Your assignment: Please return only the lines from the one holding "<point>5,179</point>" through the one holding "<point>37,140</point>", exactly as they appear in the records below, both ends included.

Supplied material: Begin

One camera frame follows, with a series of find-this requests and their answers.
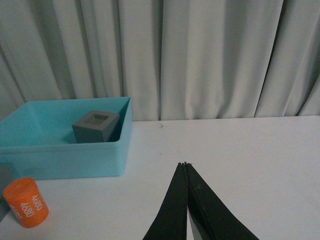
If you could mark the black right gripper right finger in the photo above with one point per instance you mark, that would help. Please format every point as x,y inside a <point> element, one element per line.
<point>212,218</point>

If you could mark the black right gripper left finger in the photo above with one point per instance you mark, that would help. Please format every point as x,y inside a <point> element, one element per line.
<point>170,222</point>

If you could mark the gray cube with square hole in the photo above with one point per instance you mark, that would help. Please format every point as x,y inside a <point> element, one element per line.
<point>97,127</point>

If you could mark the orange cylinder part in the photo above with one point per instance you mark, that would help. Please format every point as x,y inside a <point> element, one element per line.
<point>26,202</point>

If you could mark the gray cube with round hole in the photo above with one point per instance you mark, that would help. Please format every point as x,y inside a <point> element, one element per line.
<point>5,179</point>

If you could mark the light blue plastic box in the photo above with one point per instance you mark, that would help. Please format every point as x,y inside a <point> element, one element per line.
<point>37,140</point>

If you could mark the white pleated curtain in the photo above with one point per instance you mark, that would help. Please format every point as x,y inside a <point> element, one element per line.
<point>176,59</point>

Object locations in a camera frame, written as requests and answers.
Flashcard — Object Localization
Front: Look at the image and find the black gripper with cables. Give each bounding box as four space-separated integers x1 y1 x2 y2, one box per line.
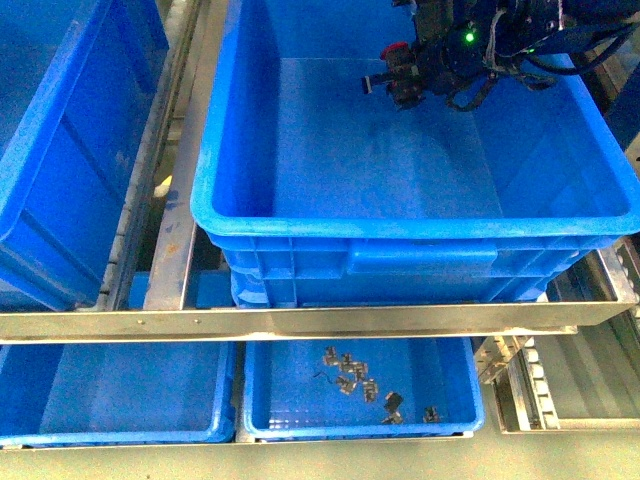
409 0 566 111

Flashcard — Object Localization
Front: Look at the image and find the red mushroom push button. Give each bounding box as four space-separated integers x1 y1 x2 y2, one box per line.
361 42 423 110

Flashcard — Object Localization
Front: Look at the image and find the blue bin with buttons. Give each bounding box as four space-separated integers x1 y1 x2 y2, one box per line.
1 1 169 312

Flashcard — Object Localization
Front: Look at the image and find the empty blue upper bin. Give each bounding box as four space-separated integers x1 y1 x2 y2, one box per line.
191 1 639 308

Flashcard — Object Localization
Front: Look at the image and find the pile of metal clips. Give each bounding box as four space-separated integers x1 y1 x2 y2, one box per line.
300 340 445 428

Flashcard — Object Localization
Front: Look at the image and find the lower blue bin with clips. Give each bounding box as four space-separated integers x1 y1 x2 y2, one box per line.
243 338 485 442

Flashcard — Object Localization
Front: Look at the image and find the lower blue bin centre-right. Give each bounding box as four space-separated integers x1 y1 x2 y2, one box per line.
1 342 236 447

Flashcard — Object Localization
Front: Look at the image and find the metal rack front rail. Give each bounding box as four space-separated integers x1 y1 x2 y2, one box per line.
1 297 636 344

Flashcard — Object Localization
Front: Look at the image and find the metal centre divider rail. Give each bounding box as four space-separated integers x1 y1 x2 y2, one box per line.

Supplied material: End

Result for this exercise:
<point>5,179</point>

If you could mark the light blue plastic box in the photo above with one point per instance you mark, that would help. Please format every point as x,y inside a <point> element, one element per line.
<point>37,140</point>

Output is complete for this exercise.